Only the lines from the one containing "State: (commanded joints" through the last line of the material should be returned, each exactly as it stands.

□ □ □ □

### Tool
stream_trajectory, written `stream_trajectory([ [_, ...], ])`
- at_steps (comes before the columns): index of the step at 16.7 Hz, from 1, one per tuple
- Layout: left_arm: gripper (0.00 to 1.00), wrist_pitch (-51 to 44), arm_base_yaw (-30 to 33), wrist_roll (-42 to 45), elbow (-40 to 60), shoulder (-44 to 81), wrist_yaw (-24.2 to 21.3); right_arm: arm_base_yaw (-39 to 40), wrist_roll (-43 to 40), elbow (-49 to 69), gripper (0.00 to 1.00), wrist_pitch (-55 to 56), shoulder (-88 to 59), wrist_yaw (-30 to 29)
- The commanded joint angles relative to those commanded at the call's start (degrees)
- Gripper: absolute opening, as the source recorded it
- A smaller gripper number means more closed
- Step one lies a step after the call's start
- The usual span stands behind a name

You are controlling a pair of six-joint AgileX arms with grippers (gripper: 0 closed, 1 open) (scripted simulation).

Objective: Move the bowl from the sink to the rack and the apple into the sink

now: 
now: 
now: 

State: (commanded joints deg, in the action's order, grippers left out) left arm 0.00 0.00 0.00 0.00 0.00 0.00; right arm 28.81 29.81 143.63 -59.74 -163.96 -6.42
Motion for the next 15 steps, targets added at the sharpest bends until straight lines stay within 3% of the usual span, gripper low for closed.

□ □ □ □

Reply to the exercise.
State: (commanded joints deg, in the action's order, grippers left out) left arm 0.00 0.00 0.00 0.00 0.00 0.00; right arm 28.81 29.81 143.63 -59.74 -163.96 -6.42
Motion for the next 15 steps, targets added at the sharpest bends until straight lines stay within 3% of the usual span, gripper low for closed.

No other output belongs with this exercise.